What you have to do
Among the lines below, copy exactly those from the one with "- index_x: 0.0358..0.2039" through the one with "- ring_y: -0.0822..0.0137", counting both ends.
════════════════════
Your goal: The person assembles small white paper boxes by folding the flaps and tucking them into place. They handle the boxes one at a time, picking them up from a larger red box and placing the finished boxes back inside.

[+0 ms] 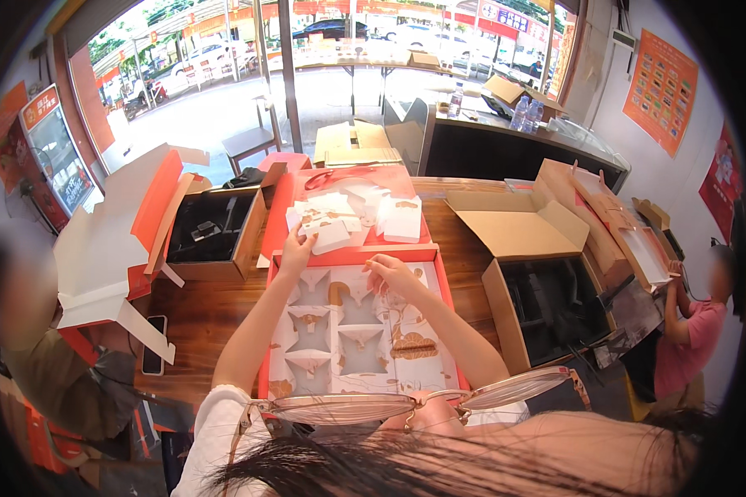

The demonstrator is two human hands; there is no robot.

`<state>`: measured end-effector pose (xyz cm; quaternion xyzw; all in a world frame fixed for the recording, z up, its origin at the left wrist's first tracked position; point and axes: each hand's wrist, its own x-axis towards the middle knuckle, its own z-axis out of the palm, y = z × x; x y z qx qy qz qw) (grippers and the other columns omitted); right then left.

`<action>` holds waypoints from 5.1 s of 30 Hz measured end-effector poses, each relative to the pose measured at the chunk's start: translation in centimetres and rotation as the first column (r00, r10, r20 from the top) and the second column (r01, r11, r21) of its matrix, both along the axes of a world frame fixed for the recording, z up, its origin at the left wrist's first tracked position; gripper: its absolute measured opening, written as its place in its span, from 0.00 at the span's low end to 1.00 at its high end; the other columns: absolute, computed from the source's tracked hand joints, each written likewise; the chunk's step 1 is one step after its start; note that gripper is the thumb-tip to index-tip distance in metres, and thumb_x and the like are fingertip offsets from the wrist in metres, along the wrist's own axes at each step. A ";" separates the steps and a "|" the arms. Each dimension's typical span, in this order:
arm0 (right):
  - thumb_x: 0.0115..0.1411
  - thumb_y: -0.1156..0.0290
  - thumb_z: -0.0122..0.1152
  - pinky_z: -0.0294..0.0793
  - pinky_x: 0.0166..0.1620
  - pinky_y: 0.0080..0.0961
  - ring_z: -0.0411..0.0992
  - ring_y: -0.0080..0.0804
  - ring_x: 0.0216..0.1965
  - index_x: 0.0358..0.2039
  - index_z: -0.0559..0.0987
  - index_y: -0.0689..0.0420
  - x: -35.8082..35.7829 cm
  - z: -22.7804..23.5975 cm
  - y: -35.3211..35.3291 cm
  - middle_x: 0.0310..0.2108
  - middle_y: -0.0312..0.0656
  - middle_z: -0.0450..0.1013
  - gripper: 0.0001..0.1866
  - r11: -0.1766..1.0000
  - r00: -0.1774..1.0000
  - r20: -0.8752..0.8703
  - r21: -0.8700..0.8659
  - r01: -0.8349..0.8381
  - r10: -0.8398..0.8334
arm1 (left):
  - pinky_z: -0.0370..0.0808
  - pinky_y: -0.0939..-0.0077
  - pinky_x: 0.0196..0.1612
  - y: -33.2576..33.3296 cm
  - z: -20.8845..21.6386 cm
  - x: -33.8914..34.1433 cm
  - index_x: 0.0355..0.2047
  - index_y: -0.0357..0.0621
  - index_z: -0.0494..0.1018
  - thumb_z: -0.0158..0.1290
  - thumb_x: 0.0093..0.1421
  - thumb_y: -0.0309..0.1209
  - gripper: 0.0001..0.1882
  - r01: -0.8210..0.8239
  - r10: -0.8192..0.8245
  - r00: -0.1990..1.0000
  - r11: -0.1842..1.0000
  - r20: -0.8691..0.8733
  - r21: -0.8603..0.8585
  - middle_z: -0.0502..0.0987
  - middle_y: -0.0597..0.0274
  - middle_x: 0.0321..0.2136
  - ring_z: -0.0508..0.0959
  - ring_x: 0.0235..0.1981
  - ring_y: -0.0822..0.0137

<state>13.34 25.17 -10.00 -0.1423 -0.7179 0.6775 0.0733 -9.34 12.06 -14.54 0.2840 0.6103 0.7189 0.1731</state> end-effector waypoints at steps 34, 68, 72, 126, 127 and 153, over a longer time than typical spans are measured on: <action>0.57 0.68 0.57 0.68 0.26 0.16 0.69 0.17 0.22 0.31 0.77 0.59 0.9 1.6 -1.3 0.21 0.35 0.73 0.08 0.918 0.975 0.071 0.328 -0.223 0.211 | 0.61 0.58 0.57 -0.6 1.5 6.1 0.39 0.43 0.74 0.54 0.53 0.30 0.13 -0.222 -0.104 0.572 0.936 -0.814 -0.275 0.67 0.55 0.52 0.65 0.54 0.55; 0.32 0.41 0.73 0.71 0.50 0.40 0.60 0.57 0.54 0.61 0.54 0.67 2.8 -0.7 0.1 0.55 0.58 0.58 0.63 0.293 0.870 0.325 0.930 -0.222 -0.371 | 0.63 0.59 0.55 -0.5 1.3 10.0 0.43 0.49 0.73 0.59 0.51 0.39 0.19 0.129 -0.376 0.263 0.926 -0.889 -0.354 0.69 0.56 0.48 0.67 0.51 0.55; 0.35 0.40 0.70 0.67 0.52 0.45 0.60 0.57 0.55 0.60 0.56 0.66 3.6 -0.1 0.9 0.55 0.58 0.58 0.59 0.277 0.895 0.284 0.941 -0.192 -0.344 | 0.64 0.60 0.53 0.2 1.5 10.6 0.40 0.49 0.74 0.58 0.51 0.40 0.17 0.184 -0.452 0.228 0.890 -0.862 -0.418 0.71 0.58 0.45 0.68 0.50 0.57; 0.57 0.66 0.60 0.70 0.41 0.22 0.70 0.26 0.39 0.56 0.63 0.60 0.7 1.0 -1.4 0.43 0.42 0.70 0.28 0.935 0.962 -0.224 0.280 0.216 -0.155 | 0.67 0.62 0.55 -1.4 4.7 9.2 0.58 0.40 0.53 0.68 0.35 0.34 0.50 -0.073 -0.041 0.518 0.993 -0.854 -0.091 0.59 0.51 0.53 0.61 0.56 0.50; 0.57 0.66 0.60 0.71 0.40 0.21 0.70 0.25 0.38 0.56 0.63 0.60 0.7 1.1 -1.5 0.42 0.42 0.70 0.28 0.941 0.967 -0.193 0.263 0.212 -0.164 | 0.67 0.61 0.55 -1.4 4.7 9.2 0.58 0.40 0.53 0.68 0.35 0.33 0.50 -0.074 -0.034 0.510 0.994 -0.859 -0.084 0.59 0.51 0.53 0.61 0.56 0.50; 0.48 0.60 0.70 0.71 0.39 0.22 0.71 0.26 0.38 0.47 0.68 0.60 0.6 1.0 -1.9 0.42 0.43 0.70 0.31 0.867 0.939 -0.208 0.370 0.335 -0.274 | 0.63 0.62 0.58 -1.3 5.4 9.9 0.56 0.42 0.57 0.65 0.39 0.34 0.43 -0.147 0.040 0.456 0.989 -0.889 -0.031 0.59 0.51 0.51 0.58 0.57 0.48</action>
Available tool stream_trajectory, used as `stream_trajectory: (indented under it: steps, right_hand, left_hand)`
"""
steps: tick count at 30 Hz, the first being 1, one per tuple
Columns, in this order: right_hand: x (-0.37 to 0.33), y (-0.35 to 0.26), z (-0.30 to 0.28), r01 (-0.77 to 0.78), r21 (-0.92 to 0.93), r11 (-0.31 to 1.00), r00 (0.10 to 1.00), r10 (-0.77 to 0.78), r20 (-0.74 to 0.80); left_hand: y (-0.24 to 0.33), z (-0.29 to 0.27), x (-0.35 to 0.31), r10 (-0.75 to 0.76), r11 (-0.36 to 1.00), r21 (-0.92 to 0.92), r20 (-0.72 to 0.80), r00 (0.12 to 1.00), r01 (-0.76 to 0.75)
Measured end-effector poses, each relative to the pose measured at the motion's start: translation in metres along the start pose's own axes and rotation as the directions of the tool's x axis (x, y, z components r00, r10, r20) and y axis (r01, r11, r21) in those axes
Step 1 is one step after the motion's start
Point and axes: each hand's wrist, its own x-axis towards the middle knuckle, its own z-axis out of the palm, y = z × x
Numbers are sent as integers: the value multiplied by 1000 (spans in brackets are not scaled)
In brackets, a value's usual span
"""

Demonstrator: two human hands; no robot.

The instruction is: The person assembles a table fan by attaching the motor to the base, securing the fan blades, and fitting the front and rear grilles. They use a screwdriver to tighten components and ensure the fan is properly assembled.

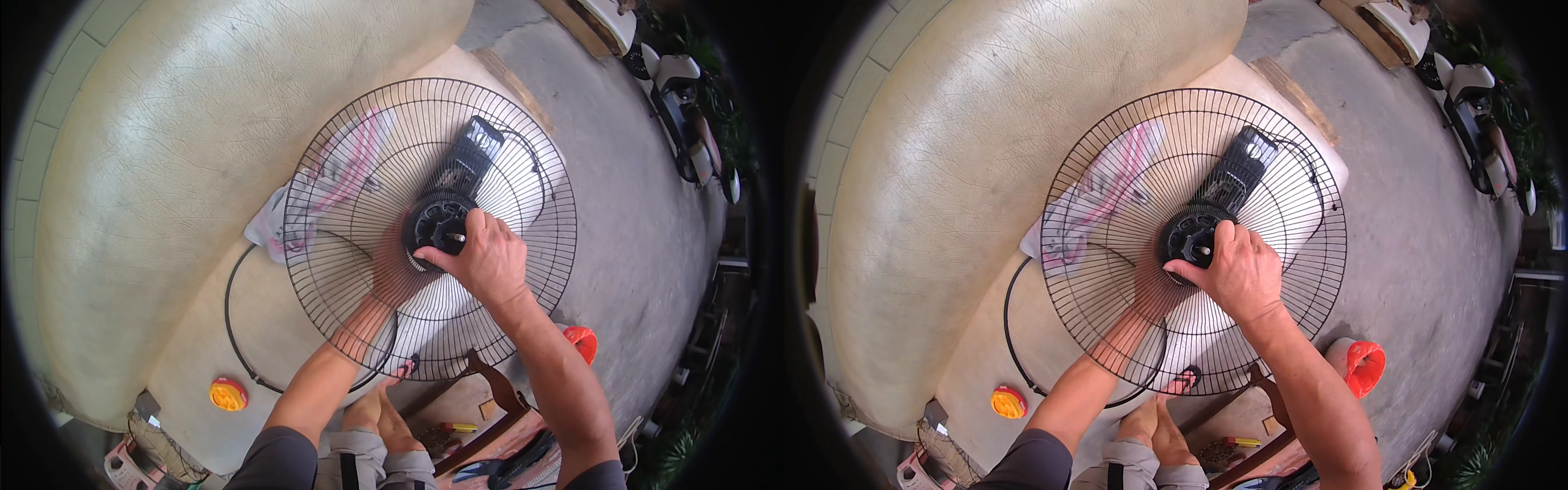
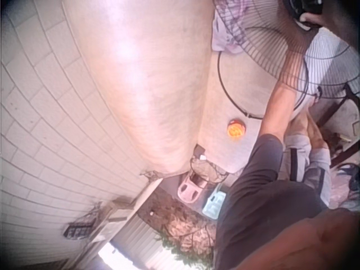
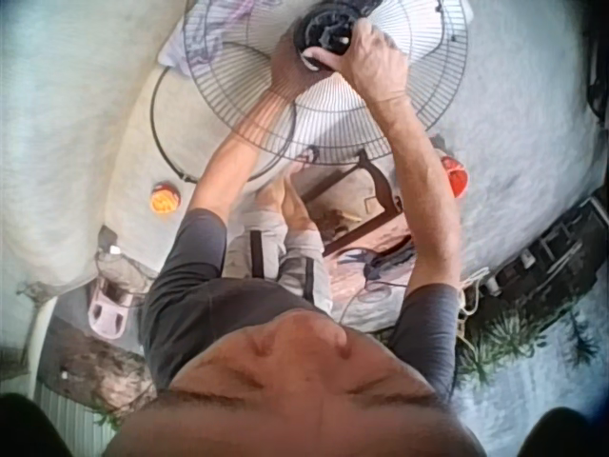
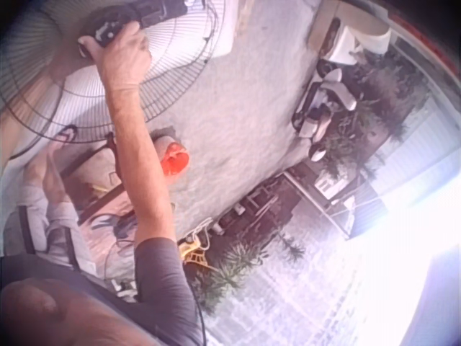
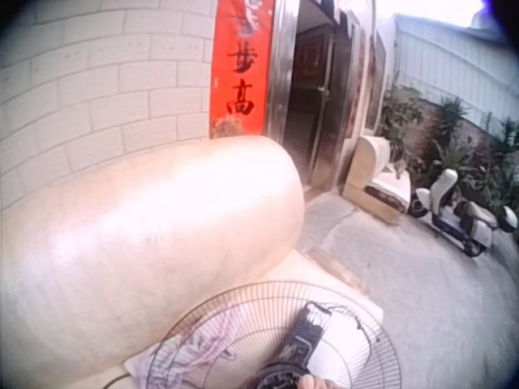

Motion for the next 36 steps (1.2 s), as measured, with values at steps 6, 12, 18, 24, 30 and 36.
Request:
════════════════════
Answer area
  - index_x: 0.0358..0.2039
  - index_z: -0.0559..0.0987
  - index_y: -0.0689..0.0420
  - x: -35.8082..35.7829 cm
  - z: -22.7804..23.5975 cm
  - y: -35.3211..35.3291 cm
  - middle_x: 0.0310..0.2108
  - middle_y: -0.0312..0.0656
  - middle_z: -0.0450..0.1013
  - gripper: 0.0001..0.1866
  - r11: -0.1766..1.0000
  - r00: -0.1774..1.0000
  - r20: -0.8752..0.8703
  - r21: -0.8700..0.8659
  - r01: -0.8349..0.8381
  - r10: -0.8398..0.8334
arm1 (left):
  - pinky_z: -0.0370..0.0808
  - pinky_y: -0.0939..-0.0077
  - pinky_x: 0.0196..0.1612
  - y: -33.2576..33.3296 cm
  - z: -20.8845..21.6386 cm
  - x: -33.8914..34.1433 cm
  - index_x: 0.0355..0.2047
  - index_y: -0.0357..0.0621
  - index_z: -0.0494..0.1018
  - thumb_z: -0.0158..0.1290
  - thumb_x: 0.0093..0.1421
  - thumb_y: -0.0309..0.1209
  - gripper: 0.0001..0.1882
  - r01: -0.8210..0.8239
  - r10: -0.8192..0.8245
  - r00: -0.1990..1.0000
  - r11: -0.1842..1.0000
  - r20: -0.8691..0.8733
  - r21: -0.8603..0.8585
  - middle_z: -0.0502..0.0987
  - middle_y: -0.0597..0.0274
  - middle_x: 0.0321..0.2136
  - ring_z: -0.0508..0.0959
  - ring_x: 0.0235..0.1981
  - ring_y: -0.0822..0.0137

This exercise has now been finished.